Go through the entries below and count the lines where the word "picture" appears; give only the count.

Records from a collection
————
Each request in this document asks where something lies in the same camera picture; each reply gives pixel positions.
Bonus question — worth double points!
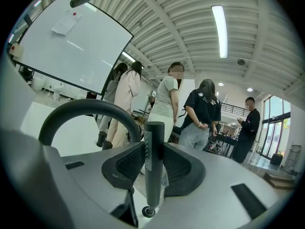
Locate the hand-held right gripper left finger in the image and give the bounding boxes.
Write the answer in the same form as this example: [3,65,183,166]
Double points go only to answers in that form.
[42,141,146,227]

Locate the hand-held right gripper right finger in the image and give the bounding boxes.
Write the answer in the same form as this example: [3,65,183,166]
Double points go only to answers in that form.
[152,142,295,229]

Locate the white bathtub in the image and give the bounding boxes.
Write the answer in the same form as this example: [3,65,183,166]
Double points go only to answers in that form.
[20,101,168,229]

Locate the black table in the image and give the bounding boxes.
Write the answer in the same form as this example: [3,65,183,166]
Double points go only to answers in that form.
[206,129,239,159]

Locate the dark wooden step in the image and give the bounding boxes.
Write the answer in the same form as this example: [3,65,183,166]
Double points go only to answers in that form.
[263,171,296,190]

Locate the small black box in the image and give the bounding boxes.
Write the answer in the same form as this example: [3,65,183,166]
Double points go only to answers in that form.
[270,152,285,166]

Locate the black curved faucet spout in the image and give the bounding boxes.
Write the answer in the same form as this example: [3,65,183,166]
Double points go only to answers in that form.
[38,98,142,146]

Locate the black mezzanine railing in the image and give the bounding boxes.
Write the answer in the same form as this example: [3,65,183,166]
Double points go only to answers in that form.
[220,102,251,117]

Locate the metal hand truck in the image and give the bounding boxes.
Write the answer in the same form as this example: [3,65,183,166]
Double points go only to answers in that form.
[282,144,302,175]

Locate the glass entrance doors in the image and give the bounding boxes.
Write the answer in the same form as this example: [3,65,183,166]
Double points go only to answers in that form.
[258,95,292,159]

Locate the white toilet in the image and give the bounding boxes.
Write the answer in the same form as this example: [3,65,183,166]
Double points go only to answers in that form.
[51,82,66,101]

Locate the white round basin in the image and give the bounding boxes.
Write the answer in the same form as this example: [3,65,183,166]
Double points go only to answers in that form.
[30,76,46,92]

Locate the ceiling tube light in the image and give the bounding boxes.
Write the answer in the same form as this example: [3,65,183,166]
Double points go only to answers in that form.
[211,4,228,60]
[121,51,137,63]

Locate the large black-framed whiteboard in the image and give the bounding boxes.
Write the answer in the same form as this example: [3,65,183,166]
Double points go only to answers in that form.
[10,0,135,96]

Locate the white box with red button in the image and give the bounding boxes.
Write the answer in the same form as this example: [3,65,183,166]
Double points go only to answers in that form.
[9,42,25,57]

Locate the white paper sheet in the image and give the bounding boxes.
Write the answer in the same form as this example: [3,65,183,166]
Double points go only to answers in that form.
[50,10,83,36]

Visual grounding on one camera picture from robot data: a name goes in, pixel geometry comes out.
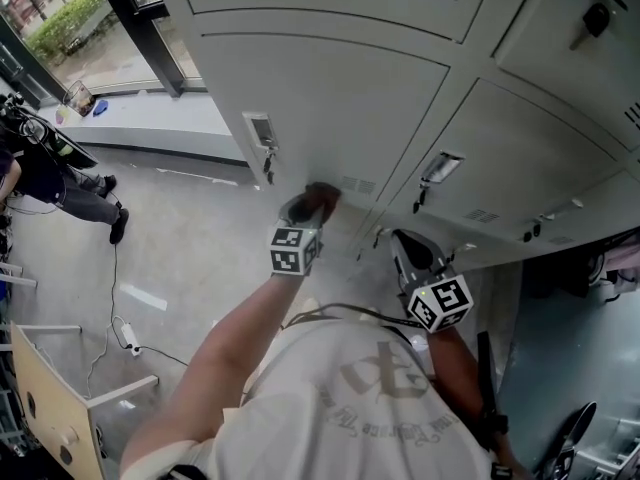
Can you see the black window frame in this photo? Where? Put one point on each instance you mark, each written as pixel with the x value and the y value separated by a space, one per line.
pixel 150 33

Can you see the person's white printed t-shirt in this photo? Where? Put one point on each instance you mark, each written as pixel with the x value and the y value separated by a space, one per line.
pixel 325 418

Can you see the person's right forearm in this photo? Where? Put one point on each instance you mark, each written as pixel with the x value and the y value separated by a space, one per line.
pixel 455 368

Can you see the black waist-mounted device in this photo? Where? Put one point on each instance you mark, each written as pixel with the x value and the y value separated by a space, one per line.
pixel 484 368

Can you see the light wooden table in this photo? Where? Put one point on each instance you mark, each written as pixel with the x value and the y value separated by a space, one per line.
pixel 50 408

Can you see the person's left forearm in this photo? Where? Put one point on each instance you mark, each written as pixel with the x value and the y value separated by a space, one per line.
pixel 240 328

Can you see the grey metal locker door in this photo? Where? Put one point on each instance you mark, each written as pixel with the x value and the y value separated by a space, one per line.
pixel 325 118

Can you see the purple and yellow object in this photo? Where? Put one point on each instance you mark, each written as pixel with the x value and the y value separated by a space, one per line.
pixel 63 114

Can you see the white power strip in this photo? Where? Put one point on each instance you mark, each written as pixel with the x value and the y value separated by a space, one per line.
pixel 131 338

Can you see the black skateboard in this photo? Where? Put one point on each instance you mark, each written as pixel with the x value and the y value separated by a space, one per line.
pixel 575 433

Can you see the pink clothes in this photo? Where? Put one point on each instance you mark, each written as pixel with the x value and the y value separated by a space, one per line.
pixel 625 260

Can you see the brown knitted cloth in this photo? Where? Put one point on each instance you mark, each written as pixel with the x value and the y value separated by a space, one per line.
pixel 322 195

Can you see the person's white shoe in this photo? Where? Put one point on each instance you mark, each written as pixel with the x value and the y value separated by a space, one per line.
pixel 310 305

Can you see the green hedge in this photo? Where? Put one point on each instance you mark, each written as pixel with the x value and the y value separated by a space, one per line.
pixel 70 23

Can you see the grey metal locker cabinet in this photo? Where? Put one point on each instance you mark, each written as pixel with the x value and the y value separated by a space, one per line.
pixel 525 143

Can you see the black backpack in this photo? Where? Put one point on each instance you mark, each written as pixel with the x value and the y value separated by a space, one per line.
————
Result for this task:
2